According to Psychology Today, emotional intelligence, also known as emotional quotient or EQ, is defined “as the ability to identify and manage one’s own emotions and the emotions of others.” Keith Beasley first coined this term in British Mensa in 1987 and it has since been popularized, especially with the 1995 publication of Daniel Goleman’s Emotional Intelligence: Why it Can Matter More Than IQ.
Psychology Today states that the three skills of one’s emotional quotient include but are not limited to the ability to identify one’s own or others’ emotions (emotional awareness), the ability to harness emotions and apply them to tasks, and the ability to manage emotions, such as regulating one’s own emotions or cheering up a friend. In contrast, an intelligence quotient (IQ) is a number derived from a specialized intelligence test, or “the ratio of a person’s mental age to their chronological age, multiplied by 100,” as Psychology Today puts it. An IQ is measured by one’s cognitive ability to understand ideas, notice patterns and analyze surroundings. It does not take creativity, emotional sensitivity or social competence into account.
The importance and relevance of IQ has begun to wane. A recent Forbes article by Keld Jensen cites a study done at the Carnegie Institute of Technology that proves that “Eighty-five percent of your financial success is due to skills in ‘human engineering,’ your personality and ability to communicate, negotiate, and lead. Shockingly, only 15 percent is due to technological knowledge.” Similarly, The New Idealist sees one’s IQ as a measure of “maximum performance,” as opposed to the EQ’s measure of “typical performance.” According to this research, it seems as though a boss would want to hire a stable, friendly, capable, approachable worker, not a Rhodes scholar who has trouble interacting in a workplace environment.

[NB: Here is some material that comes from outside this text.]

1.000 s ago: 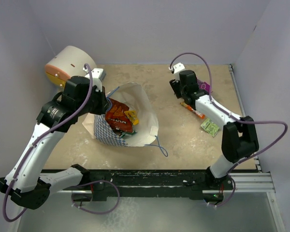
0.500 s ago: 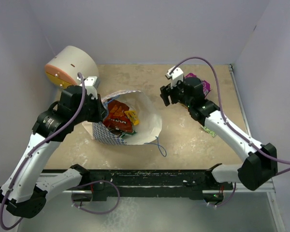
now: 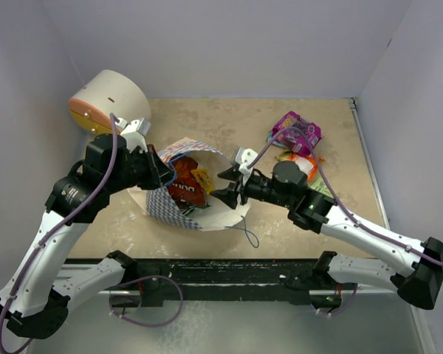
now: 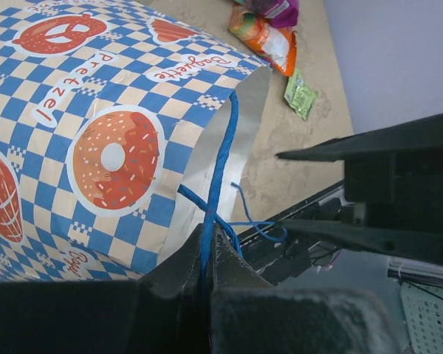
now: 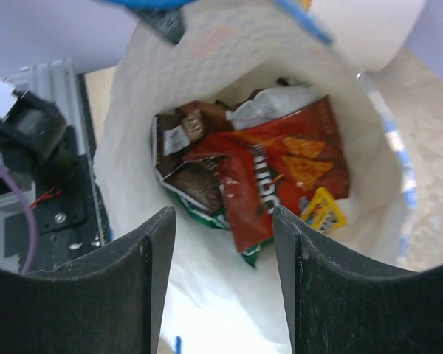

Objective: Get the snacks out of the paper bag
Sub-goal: Take out the snack from the paper bag.

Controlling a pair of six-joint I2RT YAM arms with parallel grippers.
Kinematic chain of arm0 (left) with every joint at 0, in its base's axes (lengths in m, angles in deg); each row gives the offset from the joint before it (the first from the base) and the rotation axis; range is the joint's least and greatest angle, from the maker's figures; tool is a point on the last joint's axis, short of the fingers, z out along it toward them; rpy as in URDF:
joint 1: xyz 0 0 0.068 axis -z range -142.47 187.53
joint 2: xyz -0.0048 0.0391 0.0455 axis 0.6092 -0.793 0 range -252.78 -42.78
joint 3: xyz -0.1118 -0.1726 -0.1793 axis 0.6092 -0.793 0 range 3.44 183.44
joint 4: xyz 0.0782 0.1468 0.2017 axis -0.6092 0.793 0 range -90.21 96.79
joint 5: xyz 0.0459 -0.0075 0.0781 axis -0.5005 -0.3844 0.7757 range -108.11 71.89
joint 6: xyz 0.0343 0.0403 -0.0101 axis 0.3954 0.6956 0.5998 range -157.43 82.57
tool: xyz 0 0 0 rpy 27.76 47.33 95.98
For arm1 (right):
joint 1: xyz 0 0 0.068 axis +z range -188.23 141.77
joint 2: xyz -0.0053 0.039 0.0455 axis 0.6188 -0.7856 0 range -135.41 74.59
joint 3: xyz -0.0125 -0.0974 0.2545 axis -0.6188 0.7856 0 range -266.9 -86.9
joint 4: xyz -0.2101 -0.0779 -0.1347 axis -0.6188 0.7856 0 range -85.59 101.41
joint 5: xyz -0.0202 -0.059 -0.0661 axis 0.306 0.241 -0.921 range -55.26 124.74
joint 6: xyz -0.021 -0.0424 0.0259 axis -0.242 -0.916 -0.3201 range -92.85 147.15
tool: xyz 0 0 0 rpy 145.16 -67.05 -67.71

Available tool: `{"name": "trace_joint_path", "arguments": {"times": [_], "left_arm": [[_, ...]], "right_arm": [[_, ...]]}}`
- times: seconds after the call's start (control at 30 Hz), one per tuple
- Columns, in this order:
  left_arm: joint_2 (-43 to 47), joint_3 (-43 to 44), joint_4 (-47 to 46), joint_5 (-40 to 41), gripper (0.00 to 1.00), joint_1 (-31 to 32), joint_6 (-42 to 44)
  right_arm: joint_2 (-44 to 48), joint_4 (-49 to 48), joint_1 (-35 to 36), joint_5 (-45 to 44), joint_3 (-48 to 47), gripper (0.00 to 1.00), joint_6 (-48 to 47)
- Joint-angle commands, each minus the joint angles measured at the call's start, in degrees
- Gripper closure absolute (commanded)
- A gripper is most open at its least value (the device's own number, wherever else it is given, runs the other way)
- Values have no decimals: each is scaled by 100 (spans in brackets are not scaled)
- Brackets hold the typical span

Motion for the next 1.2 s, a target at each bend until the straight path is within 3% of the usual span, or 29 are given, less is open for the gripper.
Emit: {"name": "trace_joint_path", "arguments": {"times": [0.0,0.17,0.3,0.43,0.6,0.7,0.87,1.17], "left_arm": [[129,-88,-631,-371,100,-1,-512],[318,-146,-576,-362,100,-1,-672],[403,-107,-248,-444,100,-1,-581],[439,-57,92,-500,100,-1,-361],[562,-128,268,-427,100,-1,-223],[580,-157,284,-369,100,-1,-90],[618,-369,49,-553,100,-1,207],[354,-100,125,-685,100,-1,840]], "right_arm": [[-146,-586,355,9,349,44,170],[-787,-1090,633,-337,565,49,285],[-1618,-1507,868,-1163,507,60,442],[-2424,-1681,1368,-1290,109,63,6],[-2817,-2696,1814,-741,96,57,236],[-2813,-3103,1807,-1198,297,52,607],[-2790,-3055,1773,-2743,420,35,179],[-3350,-2959,1719,-3159,229,29,-831]]}}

As a future member of the workforce, I agree that EQ is more important than IQ. A certain level of competence is still important but not the sole key to a cohesive workplace. Anyone can teach someone how to make an Excel spreadsheet or balance a budget, but social grace and affinity cannot be taught. A competent worker who does not work well with fellow employees pales in comparison to an affable, natural leader who can’t mentally calculate percentages.
Here at Marlborough, it’s important to remember to focus on being intelligent and happy, and to not completely lose it over an AP Chemistry test. All Violets are exceedingly intelligent, and all Violets are strong and independent leaders who express opinions. We all work unwaveringly hard towards that 2400 or 36 or 5, but once each student gets over the initial overwhelming wave of academic stress, she will strive to change for the better, to become more empathetic and more supportive and to lead the next generation.